When comparing all the solutions and their scores from both approaches, neither has significantly lower error than the other. However, The poorest 25% of solutions from the staged approach perform significantly better than the poorest 25% of solutions from the all-in-one approach. The best 25% of the all-in-one solutions significantly outperform the best 25% of the staged solutions (Fig. 7).

This result is applicable in fields where consistent reoptimisation of parameters is preferred, as poor results can result in catastrophic failure and are not worth the occasionally better performances such as autonomous robotics. Furthermore, it is notable that the solutions do not have distinctly different medians given the staged approach is computationally simpler. Two three-dimensional search spaces are less complex to traverse than one six-dimensional search space, meaning the same results on average are being achieved on a simpler version of the problem. The staged approach is computationally simpler as it does not consider every possible combination of all six parameters, but rather optimising three independent of what values may be selected for the other three. This could theoretically limit the controller by not allowing it to find suitable parameter combinations between the higher and lower controller. However, given the medians are similar, this indicates that the poor results from the higher dimensionality offset the benefits of having access to more parameter combinations.
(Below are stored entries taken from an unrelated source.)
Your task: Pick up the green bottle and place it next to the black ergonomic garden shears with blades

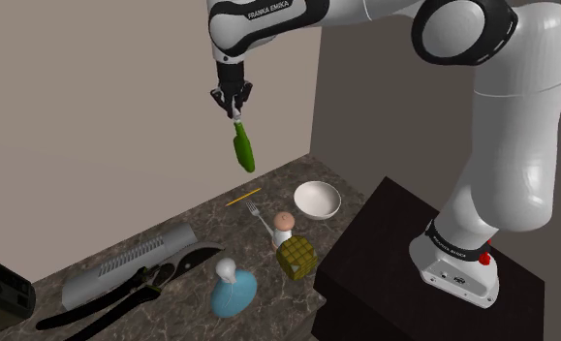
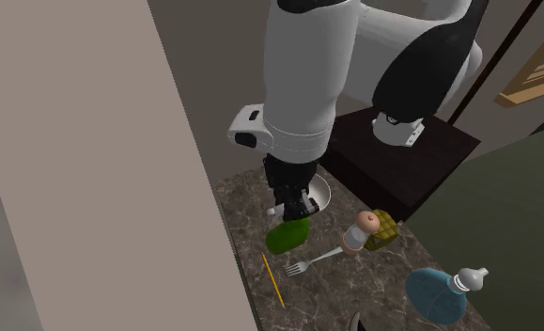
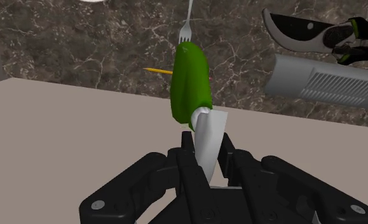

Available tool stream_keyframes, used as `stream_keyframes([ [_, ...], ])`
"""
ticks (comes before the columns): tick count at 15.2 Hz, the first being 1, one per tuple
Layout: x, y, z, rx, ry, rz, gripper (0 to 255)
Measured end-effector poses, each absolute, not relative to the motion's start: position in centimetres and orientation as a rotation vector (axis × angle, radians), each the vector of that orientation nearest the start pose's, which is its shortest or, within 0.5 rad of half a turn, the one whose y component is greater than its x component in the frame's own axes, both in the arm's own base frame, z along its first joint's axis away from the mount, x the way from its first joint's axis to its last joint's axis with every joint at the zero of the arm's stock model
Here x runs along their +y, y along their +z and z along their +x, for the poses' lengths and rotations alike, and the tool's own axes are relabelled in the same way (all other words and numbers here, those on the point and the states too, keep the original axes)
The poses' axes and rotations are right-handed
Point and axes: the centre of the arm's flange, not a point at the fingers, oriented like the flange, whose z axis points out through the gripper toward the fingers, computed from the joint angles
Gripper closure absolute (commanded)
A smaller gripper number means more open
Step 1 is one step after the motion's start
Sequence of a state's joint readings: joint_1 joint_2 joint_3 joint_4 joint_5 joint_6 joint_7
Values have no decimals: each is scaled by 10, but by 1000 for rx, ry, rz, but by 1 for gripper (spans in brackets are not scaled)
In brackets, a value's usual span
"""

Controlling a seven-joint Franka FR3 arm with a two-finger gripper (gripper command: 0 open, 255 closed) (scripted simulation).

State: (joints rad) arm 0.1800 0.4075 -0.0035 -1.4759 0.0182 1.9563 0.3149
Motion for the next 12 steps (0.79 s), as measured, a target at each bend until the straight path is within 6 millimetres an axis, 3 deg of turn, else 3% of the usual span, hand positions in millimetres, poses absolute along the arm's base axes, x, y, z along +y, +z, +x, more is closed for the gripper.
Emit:
stream_keyframes([
  [12,265,387,690,223,-105,-3099,255],
])
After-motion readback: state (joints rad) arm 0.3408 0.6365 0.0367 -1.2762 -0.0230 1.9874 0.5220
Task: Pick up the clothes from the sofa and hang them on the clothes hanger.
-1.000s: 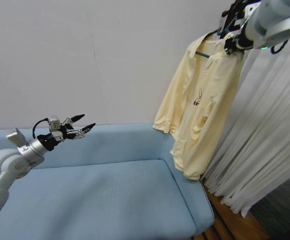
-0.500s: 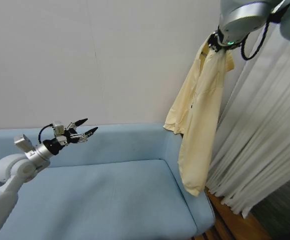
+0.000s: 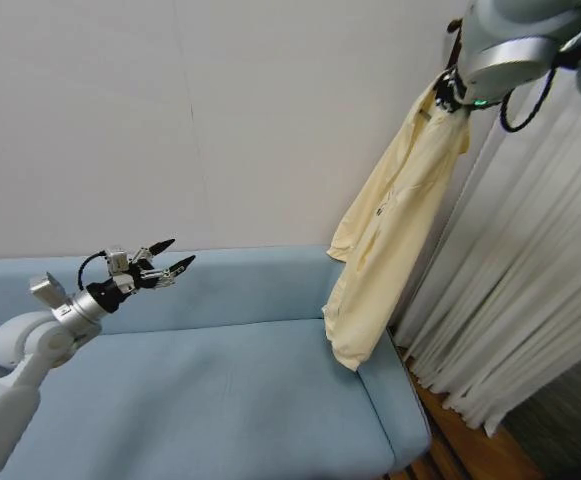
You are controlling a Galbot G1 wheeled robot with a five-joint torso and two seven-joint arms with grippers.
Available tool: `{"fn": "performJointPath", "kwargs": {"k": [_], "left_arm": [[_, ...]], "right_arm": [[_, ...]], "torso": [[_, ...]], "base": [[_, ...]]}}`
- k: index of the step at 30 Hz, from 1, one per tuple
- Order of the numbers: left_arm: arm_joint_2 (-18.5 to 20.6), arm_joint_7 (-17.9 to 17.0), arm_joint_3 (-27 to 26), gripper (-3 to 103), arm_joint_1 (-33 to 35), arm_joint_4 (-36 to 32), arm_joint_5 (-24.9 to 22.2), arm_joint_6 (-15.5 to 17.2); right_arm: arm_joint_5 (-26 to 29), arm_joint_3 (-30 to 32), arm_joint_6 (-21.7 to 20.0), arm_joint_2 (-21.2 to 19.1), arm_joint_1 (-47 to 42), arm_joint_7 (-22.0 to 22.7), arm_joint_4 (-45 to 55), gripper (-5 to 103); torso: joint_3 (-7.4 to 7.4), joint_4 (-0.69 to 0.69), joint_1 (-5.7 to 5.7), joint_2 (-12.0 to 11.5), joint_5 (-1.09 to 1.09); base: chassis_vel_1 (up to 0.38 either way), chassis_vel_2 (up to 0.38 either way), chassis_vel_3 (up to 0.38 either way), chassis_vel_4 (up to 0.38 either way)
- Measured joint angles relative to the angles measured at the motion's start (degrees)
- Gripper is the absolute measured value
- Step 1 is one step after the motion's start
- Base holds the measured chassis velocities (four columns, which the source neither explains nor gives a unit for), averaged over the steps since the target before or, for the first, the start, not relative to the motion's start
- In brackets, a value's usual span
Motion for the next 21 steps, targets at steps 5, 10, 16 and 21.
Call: {"fn": "performJointPath", "kwargs": {"k": [5, 10, 16, 21], "left_arm": [[-0.5, 0.0, 0.2, 100, 0.0, 0.4, 0.5, 0.0], [-1.3, 0.1, 0.7, 100, -0.1, 0.9, 1.2, 0.0], [-3.0, 0.2, 1.2, 100, -0.3, 1.1, 2.3, 0.1], [-3.8, 0.5, 1.2, 100, 0.0, 0.5, 2.6, 0.1]], "right_arm": [[0.4, -2.5, -1.0, -1.5, 1.5, 0.0, -0.3, 9], [0.5, -5.9, -2.2, -1.7, 3.9, -0.4, -2.2, 9], [1.9, -10.1, -3.3, -0.2, 8.2, -0.9, -4.7, 9], [2.6, -12.4, -4.1, 1.6, 9.8, -0.9, -7.7, 9]], "torso": [[0.00, -0.01, 0.00, 0.0, 0.01], [0.00, 0.00, 0.00, 0.0, 0.00], [0.00, -0.01, 0.00, 0.0, -0.01], [0.00, 0.00, -0.01, 0.0, -0.02]], "base": [[0.000, 0.000, 0.000, 0.000], [0.000, 0.000, 0.000, 0.000], [0.000, 0.000, 0.000, 0.000], [0.000, 0.000, 0.000, 0.000]]}}
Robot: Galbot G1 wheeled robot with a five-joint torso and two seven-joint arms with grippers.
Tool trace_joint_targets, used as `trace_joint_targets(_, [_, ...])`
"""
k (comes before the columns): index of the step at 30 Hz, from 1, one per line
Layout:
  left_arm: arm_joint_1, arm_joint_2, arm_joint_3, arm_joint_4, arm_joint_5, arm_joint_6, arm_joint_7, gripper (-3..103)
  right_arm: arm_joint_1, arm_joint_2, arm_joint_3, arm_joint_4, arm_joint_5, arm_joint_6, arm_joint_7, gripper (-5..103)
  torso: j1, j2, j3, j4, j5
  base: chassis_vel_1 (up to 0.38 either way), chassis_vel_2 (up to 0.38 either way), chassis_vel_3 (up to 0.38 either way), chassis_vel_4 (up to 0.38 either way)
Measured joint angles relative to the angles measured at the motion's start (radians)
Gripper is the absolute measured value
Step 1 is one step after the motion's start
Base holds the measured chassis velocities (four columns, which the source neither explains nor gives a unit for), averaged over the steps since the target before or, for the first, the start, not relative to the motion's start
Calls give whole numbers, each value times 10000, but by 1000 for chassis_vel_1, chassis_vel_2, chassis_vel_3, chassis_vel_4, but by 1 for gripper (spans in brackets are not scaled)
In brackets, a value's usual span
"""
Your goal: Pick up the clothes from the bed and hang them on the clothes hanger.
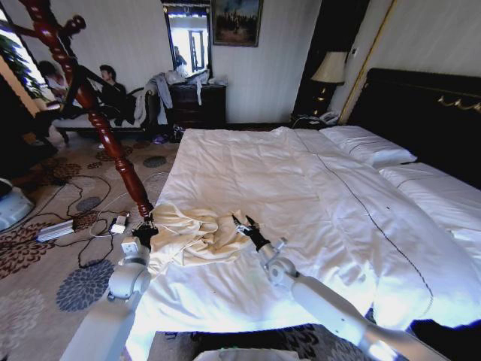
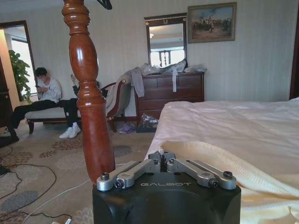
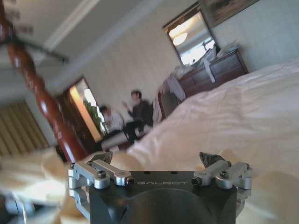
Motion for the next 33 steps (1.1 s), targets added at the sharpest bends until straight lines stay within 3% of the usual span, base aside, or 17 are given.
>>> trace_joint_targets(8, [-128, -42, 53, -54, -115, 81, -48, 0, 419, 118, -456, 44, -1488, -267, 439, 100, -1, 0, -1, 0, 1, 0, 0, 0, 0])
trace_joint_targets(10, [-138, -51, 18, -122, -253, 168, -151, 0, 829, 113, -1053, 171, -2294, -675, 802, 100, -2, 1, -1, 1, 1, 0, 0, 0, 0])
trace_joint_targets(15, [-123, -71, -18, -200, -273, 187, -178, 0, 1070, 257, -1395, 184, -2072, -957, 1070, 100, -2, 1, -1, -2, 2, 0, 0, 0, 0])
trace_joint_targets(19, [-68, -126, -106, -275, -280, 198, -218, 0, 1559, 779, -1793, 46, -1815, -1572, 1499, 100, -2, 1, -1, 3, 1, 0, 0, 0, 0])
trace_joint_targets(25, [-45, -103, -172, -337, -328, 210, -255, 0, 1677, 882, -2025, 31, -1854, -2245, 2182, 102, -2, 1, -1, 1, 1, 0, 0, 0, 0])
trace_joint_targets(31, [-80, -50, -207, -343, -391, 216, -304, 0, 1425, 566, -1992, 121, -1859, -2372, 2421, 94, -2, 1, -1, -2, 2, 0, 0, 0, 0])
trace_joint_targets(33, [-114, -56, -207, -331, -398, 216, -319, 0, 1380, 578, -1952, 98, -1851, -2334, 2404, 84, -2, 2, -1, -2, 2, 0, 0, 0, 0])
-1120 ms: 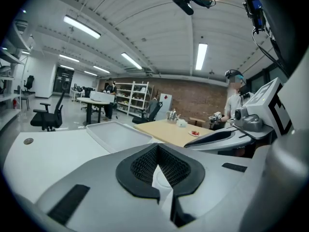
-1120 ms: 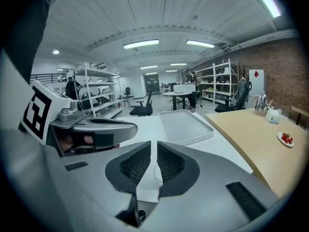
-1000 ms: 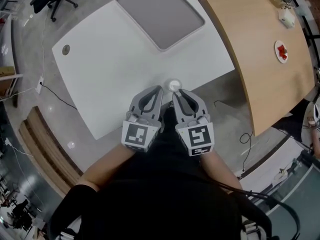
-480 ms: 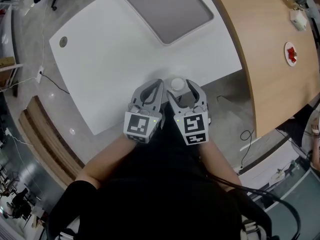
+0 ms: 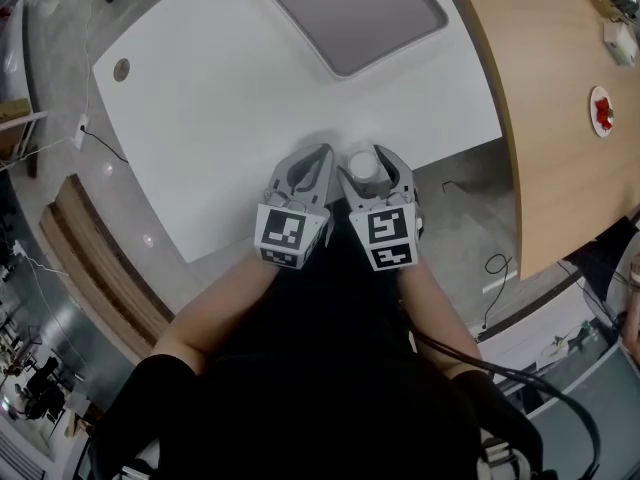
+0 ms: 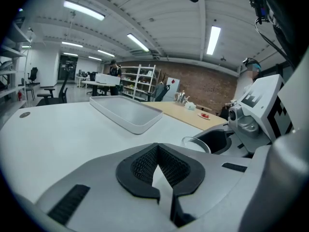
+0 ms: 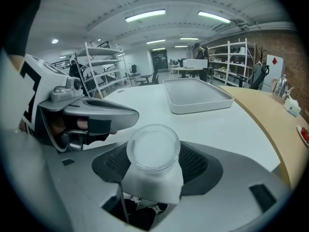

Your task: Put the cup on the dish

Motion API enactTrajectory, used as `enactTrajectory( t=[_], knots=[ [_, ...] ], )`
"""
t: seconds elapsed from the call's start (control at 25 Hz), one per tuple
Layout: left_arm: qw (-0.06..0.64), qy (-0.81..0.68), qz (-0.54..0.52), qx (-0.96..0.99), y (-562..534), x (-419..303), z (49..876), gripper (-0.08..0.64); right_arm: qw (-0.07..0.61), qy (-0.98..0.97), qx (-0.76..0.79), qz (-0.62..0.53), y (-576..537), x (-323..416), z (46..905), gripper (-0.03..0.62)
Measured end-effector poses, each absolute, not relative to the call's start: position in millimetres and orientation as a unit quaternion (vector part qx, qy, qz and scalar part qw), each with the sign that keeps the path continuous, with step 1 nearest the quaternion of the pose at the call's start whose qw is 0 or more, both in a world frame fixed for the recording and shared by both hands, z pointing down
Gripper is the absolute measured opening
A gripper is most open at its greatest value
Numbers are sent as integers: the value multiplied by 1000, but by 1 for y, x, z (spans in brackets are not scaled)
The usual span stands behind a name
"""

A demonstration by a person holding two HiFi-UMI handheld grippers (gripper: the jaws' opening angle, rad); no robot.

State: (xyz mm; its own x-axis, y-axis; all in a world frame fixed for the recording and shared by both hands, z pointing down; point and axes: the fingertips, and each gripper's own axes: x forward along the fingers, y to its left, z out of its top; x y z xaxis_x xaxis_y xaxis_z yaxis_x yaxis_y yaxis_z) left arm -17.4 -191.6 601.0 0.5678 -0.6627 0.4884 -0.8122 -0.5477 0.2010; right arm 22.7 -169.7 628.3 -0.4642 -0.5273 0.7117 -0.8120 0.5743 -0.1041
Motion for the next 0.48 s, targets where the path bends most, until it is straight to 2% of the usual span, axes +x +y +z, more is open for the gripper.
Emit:
enactTrajectory(
  t=[0.48],
  knots=[
    [204,-437,175,858,-188,-23,598,0,297,-835,427,178,-177,20,628,245]
  ],
)
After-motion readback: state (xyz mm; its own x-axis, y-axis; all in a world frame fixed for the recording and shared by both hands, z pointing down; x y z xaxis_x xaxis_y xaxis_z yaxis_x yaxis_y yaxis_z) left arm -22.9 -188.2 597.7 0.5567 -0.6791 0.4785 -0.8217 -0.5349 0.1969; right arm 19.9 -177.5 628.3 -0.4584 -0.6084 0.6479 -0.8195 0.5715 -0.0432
4 Conclusion and Future Work

In this paper, results have been presented comparing a staged parameter selection approach with the standard all-in-one approach for control of a joint in a robotic arm. It has been shown that the staged approach has more consistent results, particularly that the worst solutions of the staged approach are better than the worst solutions of the all-in-one approach. The staged approach is computationally simpler yet retains a similar median performance. The value of consistency in autonomous robotics has been discussed. However, what remains to be determined is the extent to which this effect would scale and how effective these candidates are in a general setting. This paper shows the effect of different parameter optimisations and how they’re affected by dimensionality, but does not express how effective the controllers are per se. A set of trials aimed at testing generalised performance would need to be used for this.

It is not concluded whether the resistance to the effects of dimensionality in the staged approach scales to higher dimensions. When the algorithm struggles to search the space due to high dimensionality, inconsistency will occur. However, as the dimensionality continues to increase, the effectiveness of the solutions should worsen rapidly. Further work needs to be done to demonstrate how resistant the staged approach is in higher dimensional searches.

Finally, more formal work could be performed to detail exactly what a good curriculum is. It is evident that the curriculum designed here met the purpose of maintaining good results by achieving consistent staged parameter optimisation. However, further discussion and methodological analysis is necessary to identify what comprises an effective learning curriculum.